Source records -
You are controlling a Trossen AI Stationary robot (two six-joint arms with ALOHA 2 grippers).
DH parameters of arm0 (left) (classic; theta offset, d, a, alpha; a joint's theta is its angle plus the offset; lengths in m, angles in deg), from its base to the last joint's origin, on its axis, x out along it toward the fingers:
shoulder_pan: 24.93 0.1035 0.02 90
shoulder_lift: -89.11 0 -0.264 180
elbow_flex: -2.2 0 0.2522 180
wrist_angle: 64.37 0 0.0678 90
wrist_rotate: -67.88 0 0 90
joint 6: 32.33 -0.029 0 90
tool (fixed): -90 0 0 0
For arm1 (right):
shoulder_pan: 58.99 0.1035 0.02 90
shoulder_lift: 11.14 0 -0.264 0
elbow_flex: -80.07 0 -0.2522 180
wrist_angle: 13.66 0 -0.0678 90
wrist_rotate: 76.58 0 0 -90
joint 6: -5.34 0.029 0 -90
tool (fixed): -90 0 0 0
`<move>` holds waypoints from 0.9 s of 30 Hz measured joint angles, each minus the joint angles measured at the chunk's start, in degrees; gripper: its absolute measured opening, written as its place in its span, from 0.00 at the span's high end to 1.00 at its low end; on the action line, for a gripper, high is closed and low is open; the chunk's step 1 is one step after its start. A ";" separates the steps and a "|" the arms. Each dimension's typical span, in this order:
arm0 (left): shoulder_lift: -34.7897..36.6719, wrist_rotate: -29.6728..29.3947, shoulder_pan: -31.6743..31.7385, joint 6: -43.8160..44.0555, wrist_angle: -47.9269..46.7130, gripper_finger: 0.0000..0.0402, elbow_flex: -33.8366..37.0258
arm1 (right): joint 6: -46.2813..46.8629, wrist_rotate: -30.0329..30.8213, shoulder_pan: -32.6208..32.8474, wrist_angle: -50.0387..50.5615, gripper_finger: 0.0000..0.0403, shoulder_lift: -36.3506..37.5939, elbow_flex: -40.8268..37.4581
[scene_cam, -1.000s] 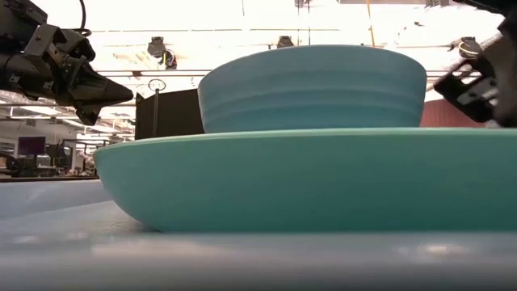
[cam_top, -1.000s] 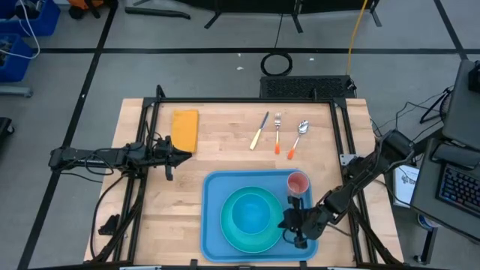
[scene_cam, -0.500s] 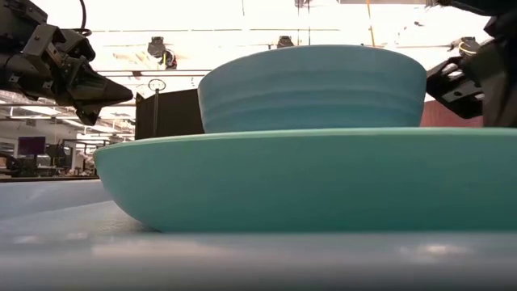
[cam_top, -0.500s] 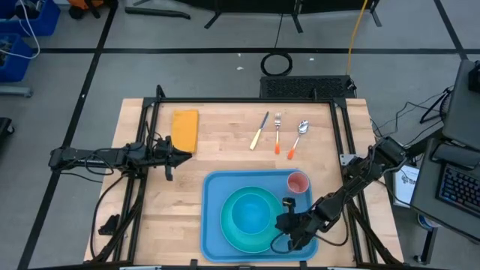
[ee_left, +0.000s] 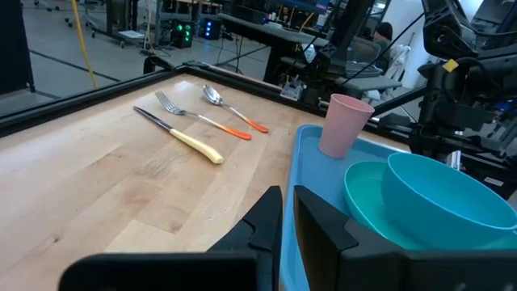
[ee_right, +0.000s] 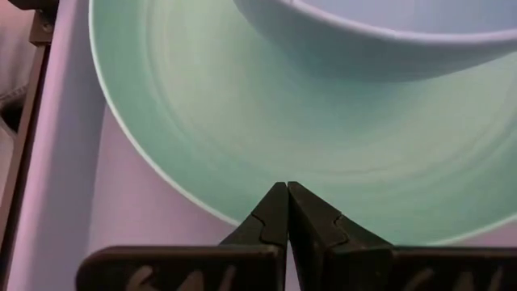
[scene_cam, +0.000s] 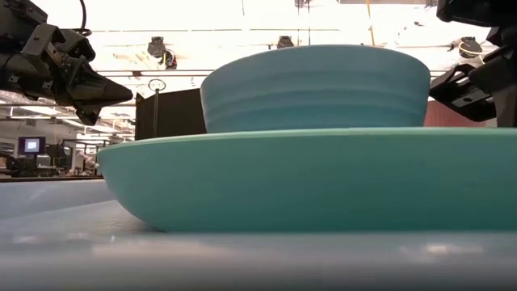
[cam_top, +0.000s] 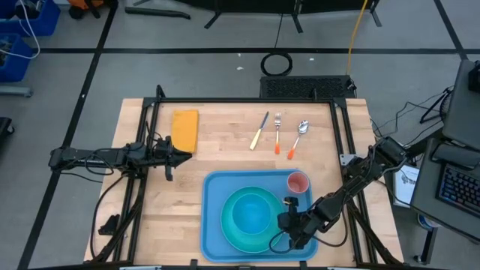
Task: Set up tray
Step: Adjust the green plate on the tray
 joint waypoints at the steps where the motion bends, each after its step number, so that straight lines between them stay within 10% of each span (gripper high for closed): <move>1: 0.00 -0.02 -0.02 0.00 0.00 0.91 0.00 | 0.00 0.00 0.00 0.02 1.00 0.00 0.00; 27: 0.01 -0.04 0.00 0.04 0.01 0.91 0.00 | 3.43 -2.97 0.11 4.35 1.00 0.02 0.00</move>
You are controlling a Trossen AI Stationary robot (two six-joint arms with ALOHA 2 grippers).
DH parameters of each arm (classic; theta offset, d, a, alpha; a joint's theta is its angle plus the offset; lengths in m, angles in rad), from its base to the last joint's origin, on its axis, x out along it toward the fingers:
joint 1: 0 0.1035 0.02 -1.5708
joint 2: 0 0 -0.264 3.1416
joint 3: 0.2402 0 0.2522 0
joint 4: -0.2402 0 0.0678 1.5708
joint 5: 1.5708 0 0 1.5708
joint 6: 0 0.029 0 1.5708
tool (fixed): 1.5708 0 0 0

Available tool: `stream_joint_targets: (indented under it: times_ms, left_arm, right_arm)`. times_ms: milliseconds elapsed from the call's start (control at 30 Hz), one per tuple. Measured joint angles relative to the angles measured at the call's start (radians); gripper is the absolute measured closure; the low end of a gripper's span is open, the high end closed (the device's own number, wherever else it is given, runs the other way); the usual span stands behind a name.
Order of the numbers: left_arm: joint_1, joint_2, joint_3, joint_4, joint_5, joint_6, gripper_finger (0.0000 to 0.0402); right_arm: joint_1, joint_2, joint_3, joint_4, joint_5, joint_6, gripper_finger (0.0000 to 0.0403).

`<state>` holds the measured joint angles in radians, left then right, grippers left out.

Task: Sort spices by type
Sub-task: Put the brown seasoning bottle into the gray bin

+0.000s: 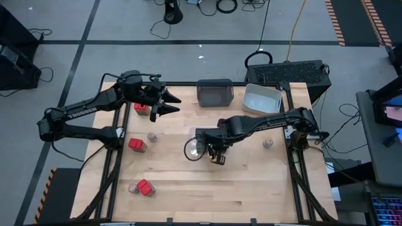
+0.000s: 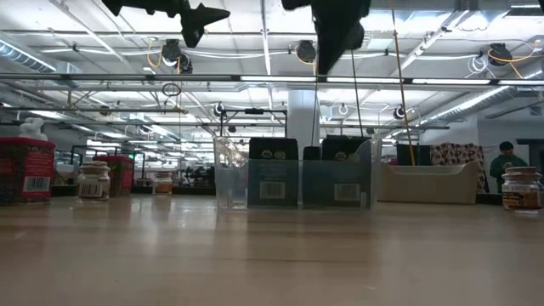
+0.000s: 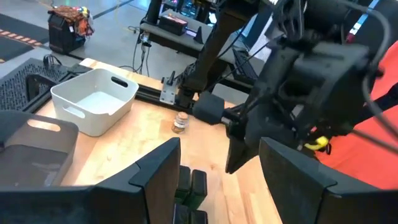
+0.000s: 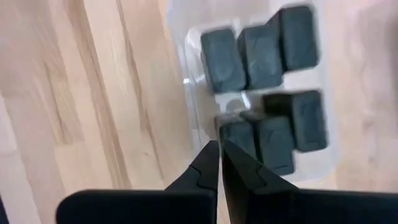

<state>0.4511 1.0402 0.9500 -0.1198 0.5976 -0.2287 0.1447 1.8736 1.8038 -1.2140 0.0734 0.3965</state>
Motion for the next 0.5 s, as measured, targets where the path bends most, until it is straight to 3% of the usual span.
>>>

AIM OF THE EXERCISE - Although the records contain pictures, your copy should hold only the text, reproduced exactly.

EXERCISE SOLUTION -
You are controlling a Trossen AI Stationary robot (two six-joint arms with ALOHA 2 grippers).
DH parameters of arm0 (left) (classic; theta offset, d, a, alpha; a joint's theta is its angle plus the offset; lengths in m, angles in deg), from its base to the last joint's origin, on its axis, x out along it toward the fingers:
shoulder_pan: 24.93 0.1035 0.02 90
shoulder_lift: -89.11 0 -0.264 180
elbow_flex: -2.2 0 0.2522 180
wrist_angle: 64.37 0 0.0678 90
wrist_rotate: -67.88 0 0 90
joint 6: 32.33 -0.029 0 90
tool (fixed): -90 0 0 0
For arm1 (right):
shoulder_pan: 58.99 0.1035 0.02 90
shoulder_lift: 11.14 0 -0.264 0
elbow_flex: -80.07 0 -0.2522 180
wrist_angle: 13.66 0 -0.0678 90
wrist_rotate: 76.58 0 0 -90
joint 6: -5.34 0.029 0 -90
tool (fixed): -90 0 0 0
`<move>` holds waypoints from 0.9 s of 30 Hz measured joint angles, each minus the joint angles measured at the chunk's start, in degrees; gripper: its absolute measured opening, written as its place in its span, from 0.00 at the span's high end to 1.00 at its low end; on the action line, for a gripper, high is closed and low is open; the chunk's step 1 is one step after its start. A ";" separates the steps and a "|" the arms. Each dimension's typical span, in this order:
arm0 (left): shoulder_lift: -34.7897..36.6719, wrist_rotate: -29.6728..29.3947, shoulder_pan: -31.6743..31.7385, joint 6: -43.8160..44.0555, wrist_angle: -47.9269..46.7130, gripper_finger: 0.0000..0.0402, elbow_flex: -33.8366..37.0258
arm1 (right): joint 6: -46.2813..46.8629, wrist_rotate: -30.0329..30.8213, shoulder_pan: -32.6208..32.8474, wrist_angle: -50.0387..50.5615, gripper_finger: 0.0000..0.0403, shoulder_lift: -36.3506..37.5939, elbow_flex: -40.8268..37.4581
[scene_cam, -1.000s] 
[cam_top, -1.000s] 
[scene_cam, -0.500s] 
[cam_top, -0.500s] 
[ee_left, +0.000s] 
[ee_right, +0.000s] 
[scene_cam, +0.000s] 
[cam_top, +0.000s] 
Task: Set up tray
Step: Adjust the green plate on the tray
 joint waypoints at the steps where the motion bends, each after its step number, so that straight lines between them stay within 10% of each span (gripper high for closed): <move>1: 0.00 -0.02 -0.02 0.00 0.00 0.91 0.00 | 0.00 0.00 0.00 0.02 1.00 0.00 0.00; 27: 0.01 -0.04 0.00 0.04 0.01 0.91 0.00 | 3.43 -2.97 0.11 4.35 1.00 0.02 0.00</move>
You are controlling a Trossen AI Stationary robot (two six-joint arms with ALOHA 2 grippers).
DH parameters of each arm (classic; theta offset, d, a, alpha; a joint's theta is its angle plus the offset; lengths in m, angles in rad), from its base to the last joint's origin, on its axis, x out along it toward the fingers:
joint 1: 0 0.1035 0.02 -1.5708
joint 2: 0 0 -0.264 3.1416
joint 3: 0.2402 0 0.2522 0
joint 4: -0.2402 0 0.0678 1.5708
joint 5: 1.5708 0 0 1.5708
joint 6: 0 0.029 0 1.5708
tool (fixed): 1.5708 0 0 0

Available tool: `stream_joint_targets: (indented under it: times_ms, left_arm, right_arm)`. times_ms: milliseconds elapsed from the call's start (control at 30 Hz), one per tuple. Measured joint angles relative to the angles measured at the call's start (radians); gripper is the absolute measured closure; the low end of a gripper's span is open, the high end closed (the device's own number, wherever else it is given, runs the other way); the usual span stands behind a name.
Order of the numbers: left_arm: joint_1, joint_2, joint_3, joint_4, joint_5, joint_6, gripper_finger (0.0000 to 0.0402); right_arm: joint_1, joint_2, joint_3, joint_4, joint_5, joint_6, gripper_finger (0.0000 to 0.0403).

`<state>` holds the measured joint angles in radians, left then right, grippers left out.

Task: Sort spices by type
Sub-task: Put the brown seasoning bottle into the gray bin

+0.000s: 
+0.000s: 
+0.000s: 
+0.000s: 

<state>0.4511 1.0402 0.9500 -0.1198 0.5976 -0.2287 0.1447 1.8736 1.8038 -1.2140 0.0734 0.3965</state>
Motion for the next 0.5 s, as measured, targets where the path bends most, until it is straight to 3% of the usual span.
>>>

No more output is required.